→ WORK REQUEST
The answer is the data below, repeated exactly, with no pictures included.

..............................

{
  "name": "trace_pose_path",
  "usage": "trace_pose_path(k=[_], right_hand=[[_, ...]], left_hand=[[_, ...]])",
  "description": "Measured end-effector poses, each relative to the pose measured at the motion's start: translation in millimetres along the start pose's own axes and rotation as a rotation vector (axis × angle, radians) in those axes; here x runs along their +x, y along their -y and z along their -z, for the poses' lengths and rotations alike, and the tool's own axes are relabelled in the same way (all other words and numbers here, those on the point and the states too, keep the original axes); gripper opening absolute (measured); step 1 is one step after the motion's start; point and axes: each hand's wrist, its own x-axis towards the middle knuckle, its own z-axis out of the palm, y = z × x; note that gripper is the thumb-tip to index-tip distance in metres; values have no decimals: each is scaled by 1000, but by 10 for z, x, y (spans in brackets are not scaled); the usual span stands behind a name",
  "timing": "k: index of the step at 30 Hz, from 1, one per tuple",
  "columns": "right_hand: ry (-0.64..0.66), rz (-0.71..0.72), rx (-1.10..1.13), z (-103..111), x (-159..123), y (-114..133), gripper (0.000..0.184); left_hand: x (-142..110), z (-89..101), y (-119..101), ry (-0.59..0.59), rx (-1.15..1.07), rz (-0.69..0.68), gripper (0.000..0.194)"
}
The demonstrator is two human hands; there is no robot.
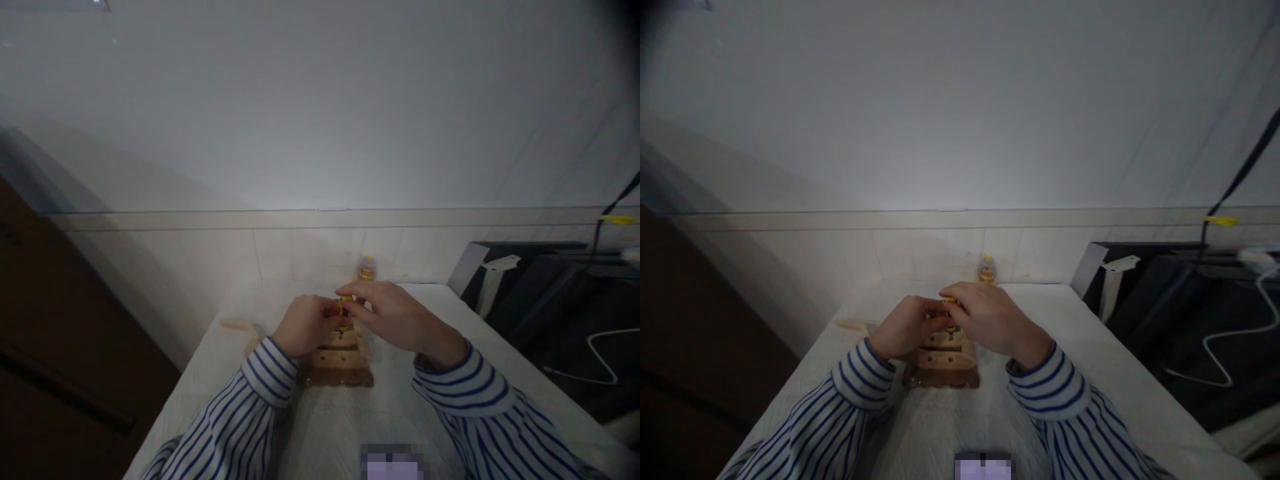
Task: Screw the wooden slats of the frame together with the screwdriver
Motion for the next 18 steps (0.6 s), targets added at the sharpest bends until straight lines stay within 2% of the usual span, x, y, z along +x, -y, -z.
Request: trace_pose_path(k=[18], right_hand=[[13, -27, -100, 7, -3, 3, 20]], left_hand=[[7, -23, 30, 61, -53, -48, 29]])
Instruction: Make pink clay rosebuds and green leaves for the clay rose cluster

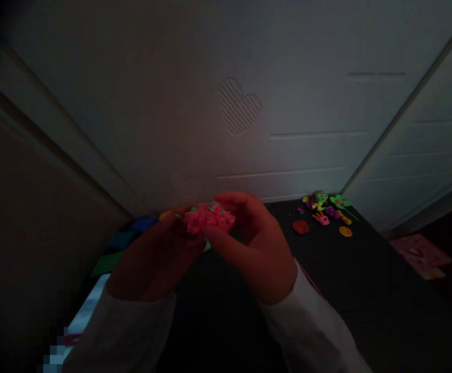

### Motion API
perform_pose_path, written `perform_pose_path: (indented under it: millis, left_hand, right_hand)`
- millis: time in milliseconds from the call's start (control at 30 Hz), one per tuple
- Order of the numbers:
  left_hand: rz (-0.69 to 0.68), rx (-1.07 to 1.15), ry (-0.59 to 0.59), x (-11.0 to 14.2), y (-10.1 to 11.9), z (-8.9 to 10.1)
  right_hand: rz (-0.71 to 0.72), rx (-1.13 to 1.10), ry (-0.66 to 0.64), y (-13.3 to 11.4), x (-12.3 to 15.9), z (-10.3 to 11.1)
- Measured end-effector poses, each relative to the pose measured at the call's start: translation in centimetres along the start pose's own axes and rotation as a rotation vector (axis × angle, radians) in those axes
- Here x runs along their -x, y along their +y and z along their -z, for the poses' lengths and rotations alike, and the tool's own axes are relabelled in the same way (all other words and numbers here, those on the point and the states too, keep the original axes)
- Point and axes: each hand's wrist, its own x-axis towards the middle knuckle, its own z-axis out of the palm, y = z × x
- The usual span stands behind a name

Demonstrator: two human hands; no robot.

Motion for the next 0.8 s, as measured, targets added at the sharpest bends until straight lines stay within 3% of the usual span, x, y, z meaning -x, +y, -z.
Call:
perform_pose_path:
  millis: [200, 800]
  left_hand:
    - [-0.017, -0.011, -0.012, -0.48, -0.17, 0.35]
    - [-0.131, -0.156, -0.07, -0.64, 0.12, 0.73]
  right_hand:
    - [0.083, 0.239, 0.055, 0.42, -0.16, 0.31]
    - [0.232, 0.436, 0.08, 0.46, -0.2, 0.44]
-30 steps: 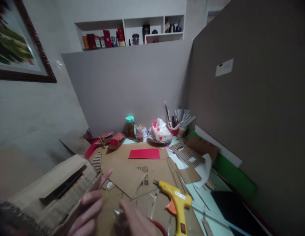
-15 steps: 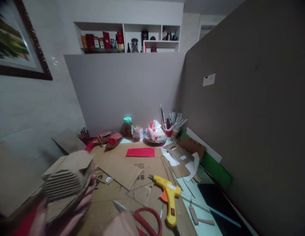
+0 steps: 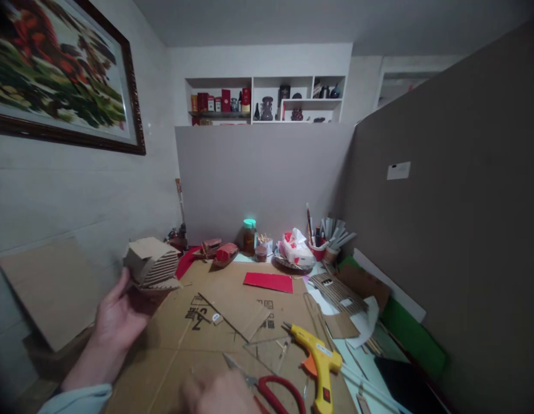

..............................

→ RESPONSE FOR THIS EXERCISE
{
  "name": "trace_pose_path",
  "usage": "trace_pose_path(k=[_], right_hand=[[_, ...]], left_hand=[[_, ...]])",
  "description": "Measured end-effector poses, each relative to the pose measured at the motion's start: translation in millimetres along the start pose's own axes and rotation as a rotation vector (axis × angle, radians) in those axes; here x runs along their +x, y along their -y and z along their -z, for the poses' lengths and rotations alike, and the tool's own axes are relabelled in the same way (all other words and numbers here, those on the point and the states too, keep the original axes); gripper opening absolute (measured); step 1 is one step after the motion's start; point and axes: each hand's wrist, its own x-axis towards the middle knuckle, its own z-axis out of the palm, y = z × x; note that gripper is the thumb-tip to index-tip distance in metres; values have no decimals: each is scaled by 1000, but by 10 for z, x, y (spans in brackets are not scaled); the usual span stands behind a name",
  "timing": "k: index of the step at 30 Hz, from 1, one per tuple",
  "columns": "right_hand: ry (-0.64..0.66), rz (-0.71..0.72), rx (-1.10..1.13), z (-103..111), x (-159..123), y (-114..133), gripper (0.000..0.184); left_hand: x (-142..110), z (-89..101), y (-119..101), ry (-0.59..0.59), rx (-1.15..1.07), rz (-0.69..0.68), gripper (0.000..0.194)"
}
The demonstrator is two human hands; there is no robot.
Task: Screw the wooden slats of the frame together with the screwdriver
Motion for the next 18 steps (0.6 s), targets added at the sharpest bends until straight lines stay within 2% of the usual span, x, y, z along +x, -y, -z.
Request: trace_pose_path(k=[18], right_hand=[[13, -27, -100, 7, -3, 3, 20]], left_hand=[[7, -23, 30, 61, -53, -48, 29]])
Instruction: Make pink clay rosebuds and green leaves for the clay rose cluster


### Motion API
perform_pose_path, written `perform_pose_path: (indented under it: millis, left_hand, right_hand)`
- millis: time in milliseconds from the call's start (control at 30 Hz), one per tuple
- Order of the numbers:
  left_hand: rz (-0.69 to 0.68), rx (-1.07 to 1.15), ry (-0.59 to 0.59), x (-11.0 to 14.2), y (-10.1 to 11.9), z (-8.9 to 10.1)
  right_hand: rz (-0.71 to 0.72), rx (-1.13 to 1.10), ry (-0.66 to 0.64), y (-13.3 to 11.4), x (-12.3 to 15.9), z (-10.3 to 11.1)
- Measured end-effector poses, each relative to the pose measured at the call's start: translation in centimetres along the start pose's own axes and rotation as a rotation vector (axis × angle, radians) in those axes
- Here x runs along their -x, y along their +y and z along their -z, for the poses' lengths and rotations alike, and the tool's own axes are relabelled in the same way (all other words and numbers here, those on the point and the states too, keep the original axes)
- Point and axes: each hand's wrist, its own x-axis towards the middle knuckle, its own z-axis out of the palm, y = z × x
- The usual span stands behind a name

Demonstrator: two human hands; no robot.

Motion for the next 0.8 s, as measured, targets added at the sharpest bends until straight lines stay within 3% of the usual span, x, y, z meaning -x, +y, -z.
Call:
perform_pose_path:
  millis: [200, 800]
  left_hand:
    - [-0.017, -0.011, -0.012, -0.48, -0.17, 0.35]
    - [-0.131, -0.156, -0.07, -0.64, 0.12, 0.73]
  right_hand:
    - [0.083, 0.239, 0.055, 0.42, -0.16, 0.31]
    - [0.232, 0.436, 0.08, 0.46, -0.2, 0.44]
-30 steps: 
-15 steps: 
+0 steps: 

This concludes the exercise.